But it was not just their depiction on canvas that sparked a new fashion among an intellectual elite. Off canvas these women also establised new liberties for women that some twenty years later were still only just being taken up by a wider female population. They pioneered new kinds of dresses, with sleeves either sewn on at the shoulder, rather than below it, or puffed and loose. While the rest of the female Victorian populace had to go about with their arms pinned to their bodies in tight, unmoving sheaths, the Pre-Raphaelite women could move their arms freely, to paint or pose or simply be comfortable. The Pre-Raphaelite girls also did away with the huge, bell-shaped crinoline skirts, held out by hoops and cages strapped on to the female undercarriage. They dispensed with tight corsets that pinched waists into hourglasses, as well as the bonnets and intricate hairstyles that added layer upon layer to a lady’s daily toilette.

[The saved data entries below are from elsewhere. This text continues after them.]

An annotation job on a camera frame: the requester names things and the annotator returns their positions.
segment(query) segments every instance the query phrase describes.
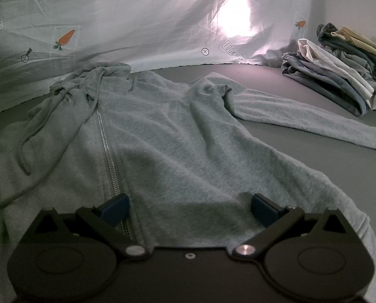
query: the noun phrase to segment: yellow folded garment
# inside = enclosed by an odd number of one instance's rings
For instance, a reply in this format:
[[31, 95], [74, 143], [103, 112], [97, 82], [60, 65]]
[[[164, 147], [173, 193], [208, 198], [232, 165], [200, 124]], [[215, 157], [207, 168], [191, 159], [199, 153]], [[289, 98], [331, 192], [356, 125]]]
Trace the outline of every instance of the yellow folded garment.
[[344, 41], [352, 43], [356, 47], [360, 47], [363, 50], [376, 55], [376, 43], [348, 27], [342, 27], [336, 32], [332, 32], [331, 35], [334, 37], [339, 37]]

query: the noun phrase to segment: bright light
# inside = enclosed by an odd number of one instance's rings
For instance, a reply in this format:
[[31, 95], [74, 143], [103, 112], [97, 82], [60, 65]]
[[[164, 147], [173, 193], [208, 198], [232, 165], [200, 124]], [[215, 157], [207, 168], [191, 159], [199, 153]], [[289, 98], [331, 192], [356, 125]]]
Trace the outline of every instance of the bright light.
[[253, 36], [256, 31], [251, 29], [250, 16], [248, 0], [226, 0], [217, 14], [218, 27], [227, 37]]

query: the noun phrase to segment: drawstring
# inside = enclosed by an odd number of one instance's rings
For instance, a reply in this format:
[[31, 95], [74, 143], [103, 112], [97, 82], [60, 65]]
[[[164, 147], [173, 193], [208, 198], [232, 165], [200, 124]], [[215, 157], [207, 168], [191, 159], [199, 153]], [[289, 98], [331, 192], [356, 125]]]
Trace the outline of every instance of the drawstring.
[[[93, 115], [93, 113], [95, 112], [96, 110], [96, 107], [97, 107], [97, 104], [98, 104], [98, 95], [100, 93], [100, 87], [101, 87], [101, 80], [102, 80], [102, 77], [104, 76], [106, 70], [103, 70], [99, 76], [98, 76], [98, 85], [97, 85], [97, 91], [96, 91], [96, 96], [94, 98], [94, 101], [93, 101], [93, 105], [91, 106], [91, 108], [89, 109], [88, 111], [88, 114], [86, 115], [85, 119], [84, 119], [84, 122], [87, 122], [87, 120]], [[61, 91], [60, 93], [64, 92], [64, 94], [62, 95], [62, 97], [60, 99], [58, 99], [58, 102], [54, 105], [54, 108], [56, 108], [58, 106], [58, 104], [64, 99], [65, 95], [73, 88], [79, 86], [79, 84], [75, 84], [73, 86], [71, 86], [70, 88], [66, 89], [65, 91]], [[30, 132], [29, 135], [27, 135], [24, 140], [21, 140], [21, 145], [20, 145], [20, 148], [19, 150], [17, 150], [17, 155], [18, 155], [18, 161], [21, 163], [19, 163], [19, 166], [27, 173], [27, 175], [31, 174], [28, 170], [28, 167], [26, 166], [25, 164], [25, 160], [24, 160], [24, 157], [22, 155], [22, 145], [27, 141], [29, 140], [30, 137], [32, 137], [33, 135], [35, 135], [43, 126], [44, 124], [46, 124], [49, 116], [52, 114], [53, 112], [53, 109], [54, 108], [51, 108], [48, 115], [44, 118], [44, 120], [32, 131]], [[74, 135], [70, 138], [69, 142], [73, 141], [73, 139], [77, 136], [78, 134], [78, 131], [75, 131], [74, 132]], [[59, 158], [57, 160], [60, 159], [60, 157], [62, 156], [62, 154], [64, 153], [64, 151], [66, 150], [67, 147], [65, 147], [63, 149], [63, 151], [61, 152]], [[51, 171], [55, 168], [56, 166], [56, 163], [52, 163], [52, 165], [47, 168], [45, 170], [45, 172], [42, 174], [42, 176], [40, 177], [40, 179], [36, 180], [36, 181], [33, 181], [33, 183], [31, 183], [29, 186], [25, 187], [23, 190], [21, 190], [20, 192], [10, 196], [10, 197], [7, 197], [6, 199], [3, 199], [2, 201], [0, 201], [0, 210], [2, 210], [3, 208], [6, 208], [8, 205], [10, 205], [14, 200], [20, 198], [21, 196], [23, 196], [24, 194], [26, 194], [27, 192], [31, 191], [32, 189], [34, 189], [39, 183], [41, 183], [41, 181], [46, 178], [50, 173]]]

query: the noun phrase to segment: triangular cutout
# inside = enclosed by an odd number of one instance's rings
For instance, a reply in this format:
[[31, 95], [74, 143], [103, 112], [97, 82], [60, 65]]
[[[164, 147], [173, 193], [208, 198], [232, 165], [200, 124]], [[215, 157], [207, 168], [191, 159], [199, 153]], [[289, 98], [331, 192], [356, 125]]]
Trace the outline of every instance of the triangular cutout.
[[324, 230], [331, 232], [340, 232], [342, 234], [345, 233], [345, 229], [343, 228], [336, 215], [330, 215], [328, 217], [327, 223], [324, 226]]
[[58, 227], [53, 221], [50, 215], [43, 217], [42, 221], [38, 224], [37, 229], [35, 230], [36, 234], [42, 234], [46, 232], [57, 231]]

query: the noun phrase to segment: carrot print
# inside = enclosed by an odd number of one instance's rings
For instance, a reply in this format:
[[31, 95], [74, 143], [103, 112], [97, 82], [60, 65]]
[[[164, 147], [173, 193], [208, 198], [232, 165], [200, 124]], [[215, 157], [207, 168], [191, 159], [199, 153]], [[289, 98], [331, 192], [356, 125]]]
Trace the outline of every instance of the carrot print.
[[297, 22], [295, 25], [298, 29], [301, 29], [304, 27], [304, 25], [306, 25], [306, 22], [302, 20], [301, 22]]
[[66, 33], [64, 36], [62, 36], [59, 41], [55, 42], [55, 45], [53, 46], [54, 49], [59, 48], [59, 51], [62, 51], [62, 45], [66, 45], [69, 43], [70, 39], [72, 38], [74, 34], [74, 29], [72, 29], [69, 33]]

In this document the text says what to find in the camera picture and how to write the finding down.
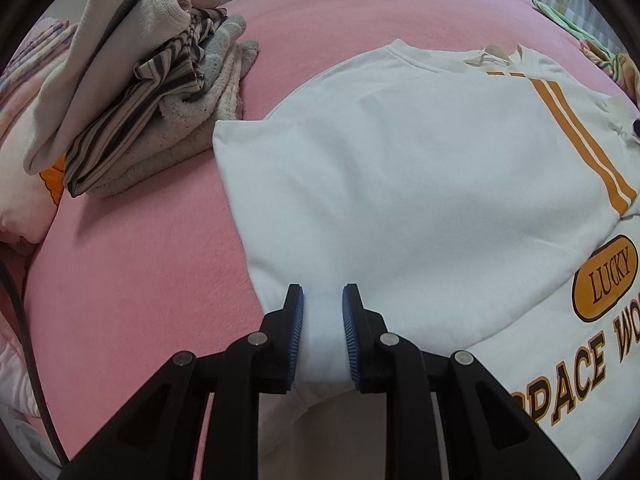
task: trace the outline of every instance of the black cord
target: black cord
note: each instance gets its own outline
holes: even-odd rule
[[[44,392],[42,391],[42,385],[40,384],[36,358],[33,354],[33,346],[31,345],[29,324],[27,323],[27,315],[24,311],[22,298],[18,293],[18,288],[15,286],[14,279],[2,260],[0,260],[0,282],[11,299],[15,317],[18,320],[18,330],[20,331],[20,341],[22,343],[22,350],[24,351],[24,360],[27,365],[27,371],[29,372],[29,377],[31,379],[31,386],[33,387],[33,395],[36,398],[36,404],[38,405],[38,410],[40,411],[44,428],[47,431],[51,445],[58,456],[58,460],[60,460],[60,465],[65,466],[69,462],[69,458],[65,453],[65,449],[62,447],[62,443],[56,433],[56,429],[53,427],[53,421],[51,420],[51,415],[44,399]]]

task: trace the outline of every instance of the orange oval logo
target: orange oval logo
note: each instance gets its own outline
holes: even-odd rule
[[[638,251],[618,235],[595,251],[574,276],[574,310],[584,322],[600,319],[626,294],[638,273]]]

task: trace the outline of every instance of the silver screw
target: silver screw
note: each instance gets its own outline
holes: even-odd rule
[[[193,360],[193,354],[183,350],[174,354],[174,365],[184,366],[188,365]]]
[[[260,346],[265,344],[269,338],[264,332],[254,332],[249,334],[246,338],[250,345]]]
[[[461,365],[468,366],[474,361],[474,357],[467,351],[461,350],[460,352],[456,352],[453,358],[459,362]]]
[[[400,338],[391,332],[385,332],[380,336],[380,342],[386,346],[395,346],[400,342]]]

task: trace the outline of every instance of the green fabric
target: green fabric
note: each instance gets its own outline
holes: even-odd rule
[[[537,0],[532,0],[533,4],[538,8],[542,14],[552,20],[554,23],[564,28],[569,34],[571,34],[577,40],[590,40],[593,44],[595,44],[600,50],[607,54],[609,59],[614,57],[612,51],[608,48],[604,47],[594,36],[589,34],[583,28],[578,27],[574,22],[569,20],[564,14],[561,14],[557,10],[552,7],[549,7],[547,4],[539,2]]]

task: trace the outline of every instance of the pink blanket
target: pink blanket
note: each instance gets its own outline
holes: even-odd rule
[[[260,55],[248,120],[334,64],[401,38],[440,50],[518,43],[583,84],[622,90],[528,0],[236,0]],[[53,421],[73,456],[175,351],[208,354],[262,318],[216,163],[203,153],[110,199],[63,196],[26,306]]]

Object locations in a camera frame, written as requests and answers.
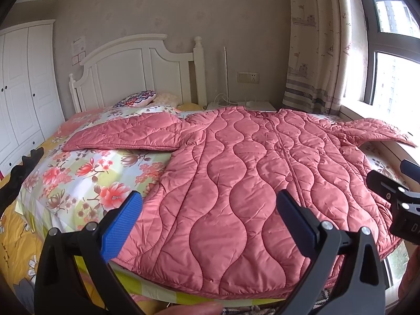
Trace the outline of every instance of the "sailboat print curtain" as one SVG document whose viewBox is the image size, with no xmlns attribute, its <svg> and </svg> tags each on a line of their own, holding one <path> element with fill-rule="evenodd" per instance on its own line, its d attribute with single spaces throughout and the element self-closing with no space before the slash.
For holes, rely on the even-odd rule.
<svg viewBox="0 0 420 315">
<path fill-rule="evenodd" d="M 291 0 L 283 107 L 338 114 L 351 51 L 349 0 Z"/>
</svg>

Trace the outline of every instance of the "headboard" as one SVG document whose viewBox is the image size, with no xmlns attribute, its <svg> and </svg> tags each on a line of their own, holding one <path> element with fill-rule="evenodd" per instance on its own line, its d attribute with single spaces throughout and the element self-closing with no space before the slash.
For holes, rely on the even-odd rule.
<svg viewBox="0 0 420 315">
<path fill-rule="evenodd" d="M 91 52 L 80 64 L 83 76 L 70 74 L 76 112 L 112 106 L 131 93 L 168 92 L 182 103 L 207 105 L 204 49 L 195 37 L 192 53 L 169 52 L 166 34 L 139 34 L 111 41 Z"/>
</svg>

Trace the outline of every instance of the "white nightstand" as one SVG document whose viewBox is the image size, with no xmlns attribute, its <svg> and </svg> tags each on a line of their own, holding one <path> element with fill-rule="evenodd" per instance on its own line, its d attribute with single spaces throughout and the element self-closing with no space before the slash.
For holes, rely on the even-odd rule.
<svg viewBox="0 0 420 315">
<path fill-rule="evenodd" d="M 231 105 L 231 107 L 246 107 L 246 110 L 249 111 L 277 111 L 276 108 L 274 108 L 270 102 L 248 102 L 248 106 L 246 105 L 246 102 L 236 102 L 235 104 Z M 220 109 L 223 107 L 219 107 L 214 102 L 209 103 L 207 105 L 206 110 L 215 110 Z"/>
</svg>

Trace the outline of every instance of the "human hand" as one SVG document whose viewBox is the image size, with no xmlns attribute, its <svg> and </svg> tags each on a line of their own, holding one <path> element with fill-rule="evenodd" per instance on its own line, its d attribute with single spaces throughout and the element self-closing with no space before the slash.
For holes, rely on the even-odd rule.
<svg viewBox="0 0 420 315">
<path fill-rule="evenodd" d="M 410 291 L 411 285 L 420 270 L 419 254 L 420 254 L 420 246 L 416 247 L 413 254 L 411 255 L 407 264 L 407 269 L 405 270 L 405 274 L 402 277 L 400 288 L 398 289 L 398 298 L 400 300 L 403 299 L 408 294 L 408 292 Z"/>
<path fill-rule="evenodd" d="M 221 315 L 223 306 L 215 302 L 199 305 L 177 305 L 169 307 L 156 315 Z"/>
</svg>

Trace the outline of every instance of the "wavy quilted stitching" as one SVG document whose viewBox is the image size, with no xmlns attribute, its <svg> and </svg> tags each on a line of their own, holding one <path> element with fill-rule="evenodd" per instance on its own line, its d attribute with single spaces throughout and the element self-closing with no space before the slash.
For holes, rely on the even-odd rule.
<svg viewBox="0 0 420 315">
<path fill-rule="evenodd" d="M 365 187 L 370 168 L 356 148 L 387 139 L 411 144 L 377 120 L 330 124 L 302 112 L 238 107 L 187 120 L 111 121 L 77 133 L 65 149 L 176 150 L 116 262 L 155 283 L 229 300 L 284 297 L 309 264 L 275 210 L 283 188 L 321 220 L 370 226 L 381 257 L 394 250 L 400 240 L 388 231 L 391 213 Z M 327 286 L 341 264 L 340 257 Z"/>
</svg>

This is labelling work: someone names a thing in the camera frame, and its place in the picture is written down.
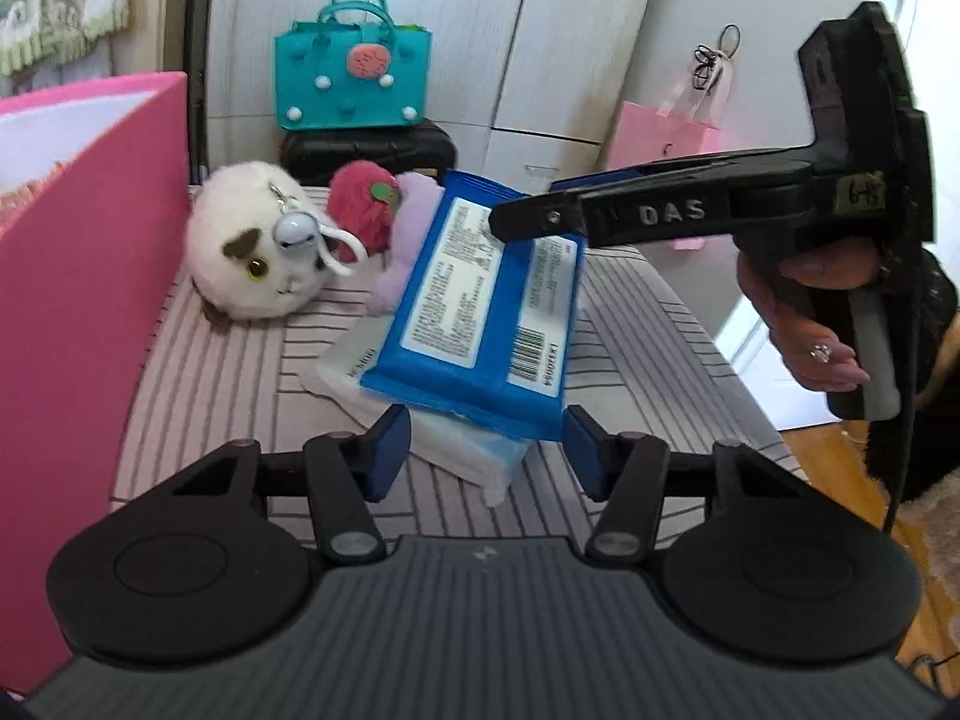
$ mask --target gray plastic casing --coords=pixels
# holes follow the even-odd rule
[[[882,656],[741,661],[563,538],[419,536],[326,574],[245,653],[176,672],[77,658],[27,700],[40,720],[926,720],[942,705]]]

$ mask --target teal handbag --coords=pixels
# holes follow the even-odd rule
[[[330,0],[315,22],[274,39],[274,98],[284,129],[402,127],[424,117],[430,33],[396,25],[387,1]],[[339,23],[342,10],[376,17]]]

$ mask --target white wardrobe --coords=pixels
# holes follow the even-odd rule
[[[647,0],[388,0],[433,32],[426,115],[459,167],[522,191],[589,172],[621,100]],[[277,159],[272,39],[326,0],[213,0],[211,167]]]

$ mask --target bell keychain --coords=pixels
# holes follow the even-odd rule
[[[356,256],[357,263],[366,261],[367,249],[354,234],[324,224],[309,211],[302,210],[296,199],[285,194],[274,182],[271,181],[268,186],[280,206],[280,218],[274,224],[272,237],[281,251],[290,256],[308,251],[312,254],[312,245],[316,245],[325,266],[340,276],[349,275],[353,269],[330,252],[326,244],[326,239],[330,238],[346,244]]]

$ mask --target striped bed sheet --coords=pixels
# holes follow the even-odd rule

Their ‘Aesthetic’ dress, as it became known, was more than just a fashion; it was a statement. In seeking comfort for women it also spoke of a desire for liberation that went beyond physical ease. It was also a statement about female creative expression, which in itself was aligned to broader feminist issues. The original Pre-Raphaelite sisterhood lived unconventionally with artists, worked at their own artistic projects and became famous in the process. Those women who were Aesthetic dress in their wake tended to believe that women should have the right to a career and ultimately be enfranchised with the vote.
[…] And so Constance, with ‘her ugly dresses’, her schooling and her college friends, was already in some small degree a young woman going her own way. Moving away from the middle-class conventions of the past, where women were schooled by governesses at home, would dress in a particular manner and be chaperoned, Constance was already modern.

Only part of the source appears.